Con mente y corazón

Autor:

Juventud Rebelde

Todos estuvieron muy atentos. Delegados sordos e hipoacúsicos siguieron el debate a través de sus intépretes Tengo mis manos y mis piernas limitadas, pero mi mente y mi corazón están al servicio de la Revolución, y me voy a formar como un joven incondicional a mi Patria», dijo Jorge Enrique Jerez, un pequeño delegado camagüeyano, que estremeció a los delegados e invitados participantes en la sesión plenaria del IV Congreso Pioneril en el Palacio de las Convenciones.

«Yo quisiera pedirle a Raúl que le lleve a Fidel un escrito que hice, en nombre de todos los niños que como yo, han sentido las manos generosas de la Revolución», manifestó con desenfado el niño, quien posteriormente se fundió en un abrazo tierno con el Ministro.

Como este pequeño, el resto de quienes hablaron lo hicieron con la plenitud y soltura que suelen tener los niños y adolescentes cuando conversan con personas a las que respetan, y a la vez quieren mucho.

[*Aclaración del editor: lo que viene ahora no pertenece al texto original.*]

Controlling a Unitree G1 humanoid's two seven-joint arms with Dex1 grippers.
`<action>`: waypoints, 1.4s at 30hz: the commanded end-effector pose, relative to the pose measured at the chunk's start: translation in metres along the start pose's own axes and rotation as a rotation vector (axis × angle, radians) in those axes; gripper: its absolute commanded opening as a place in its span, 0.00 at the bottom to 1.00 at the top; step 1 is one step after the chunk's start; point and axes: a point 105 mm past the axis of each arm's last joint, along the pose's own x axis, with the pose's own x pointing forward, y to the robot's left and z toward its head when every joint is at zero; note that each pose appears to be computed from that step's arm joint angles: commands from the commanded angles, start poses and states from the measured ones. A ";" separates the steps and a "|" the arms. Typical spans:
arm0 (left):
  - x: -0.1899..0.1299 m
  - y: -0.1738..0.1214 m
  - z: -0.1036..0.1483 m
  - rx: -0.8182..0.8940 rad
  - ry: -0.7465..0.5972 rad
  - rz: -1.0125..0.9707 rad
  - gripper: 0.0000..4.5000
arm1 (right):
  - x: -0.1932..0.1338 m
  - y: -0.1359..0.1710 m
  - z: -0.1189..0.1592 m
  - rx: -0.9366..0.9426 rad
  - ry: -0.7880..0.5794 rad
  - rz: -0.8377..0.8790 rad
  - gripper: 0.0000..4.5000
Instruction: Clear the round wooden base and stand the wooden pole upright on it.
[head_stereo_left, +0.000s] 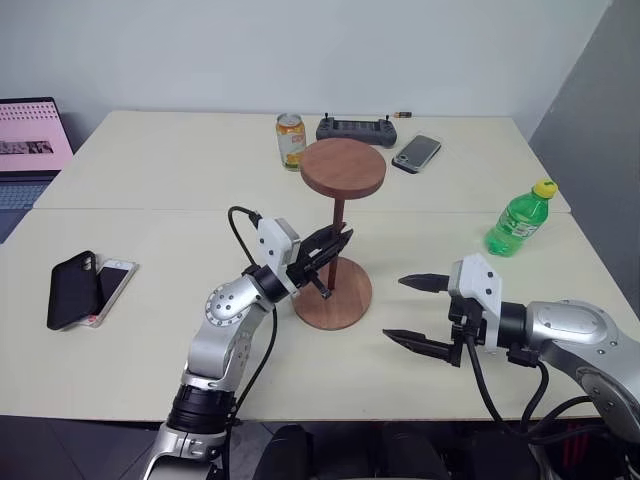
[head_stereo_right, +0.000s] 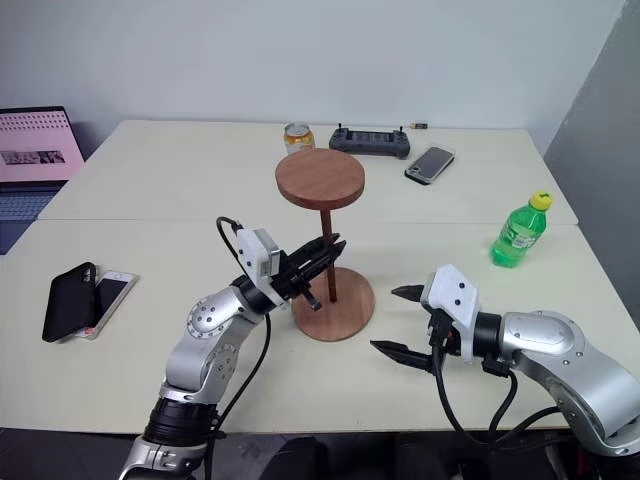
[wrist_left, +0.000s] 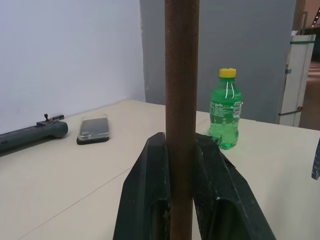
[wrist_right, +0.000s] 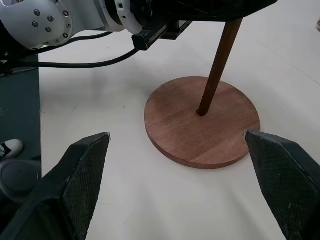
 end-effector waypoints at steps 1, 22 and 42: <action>0.002 -0.004 0.003 0.004 -0.022 0.000 0.06 | -0.003 0.001 0.009 -0.046 -0.018 0.001 1.00; -0.007 -0.004 0.001 -0.009 0.001 0.016 0.06 | -0.003 0.000 0.010 -0.049 -0.017 0.008 1.00; -0.002 0.001 0.003 0.013 -0.023 0.046 0.06 | -0.006 -0.003 0.008 -0.070 0.023 -0.001 1.00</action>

No por casualidad los pioneros decidieron entregarle a Raúl el sello de delegado al IV Congreso, y también le dieron la encomienda de ser portador del distintivo reservado a Fidel.

Seguros y dispuestos —al decir de Miriam Yanet ellos no necesitan interlocutores, pues se saben defender muy bien— los delegados no se hicieron de rogar. Unas 30 intervenciones, en las cuales se abordaron sin reservas problemáticas que preocupan a los pequeños.

El tema del estudio, por ejemplo, fue de los más expuestos, quizá porque están conscientes de que esa es la primera tarea de todo pionero. La cienfueguera Elizabeth Yánez fue muy precisa: «mientras otros niños en el mundo no pueden ni soñar con los recursos que tienen nuestras escuelas, nosotros no podemos dejar de aprovechar esas posibilidades para aprender más. No hay justificación para no estudiar».

En esta misma temática hizo su intervención el pionero matancero Elián González, quien insistió en la necesidad del estudio individual, más allá de la realización de las tareas que se orientan en el aula, y que tienen solución en la Casa de Estudios.

«Quiero agradecerle a la Revolución, a la Organización de Pioneros y a Fidel, a quien además le deseamos una pronta recuperación, por todas las transformaciones que se han hecho en la secundaria básica», apuntó.

Para Wilfredo Ramos, de las Tunas, es necesario seguir promoviendo entre los pioneros el concepto de incondicionalidad, pues no todos saben poner el todos por encima del yo. En su caso prefirió ser maestro, porque con ello le es más útil al país.

Algo sorprendente en los debates, es que no se notaba diferencia en la forma de expresarse entre los niños de la ciudad y del campo.

Así lo reconoció Laura Valdés, de Sancti Spíritus, quien quiso resaltar que todos los niños cubanos, aunque vivan en un intrincado lugar, tienen las mismas posibilidades. Una escuela con las nuevas tecnologías y un maestro preparado se encuentran igual en el centro de la capital, que en una apartada serranía.

Esta no fue una «discusión de grandes», pues fueron los pequeñines quienes se robaron la simpatía de los presentes. Sobre todo cuando, además de plantear sus dudas y certezas, respondían con atrevimiento a las preguntas «provocativas» que la presidenta nacional de los pioneros, Miriam Yanet Martín, les realizaba para hacer más profundo y ameno el encuentro.

Rey Alejandro Ruiz, un pequeñín de Matanzas, fue uno de ellos, y quiso mandarle un mensaje a Fidel: «Decirle que lo quiero mucho. Quiero darle un beso muy grande, del tamaño del cielo. Tengo muchos deseos de verlo».

También provocaría asombro el camagüeyano Ariel Alejandro, un pequeñín de primer grado, quien tras hacer una disertación que ya quisieran algunos mayores, terminó agradeciendo a la Revolución, porque nunca se ha olvidado de ningún niño.

Con estos análisis finales terminó un Congreso que propició casi 200 intervenciones en los debates de las cinco comisiones del evento, las cuales se suman a los más de 700 000 planteamientos efectuados en los destacamentos, municipios y provincias.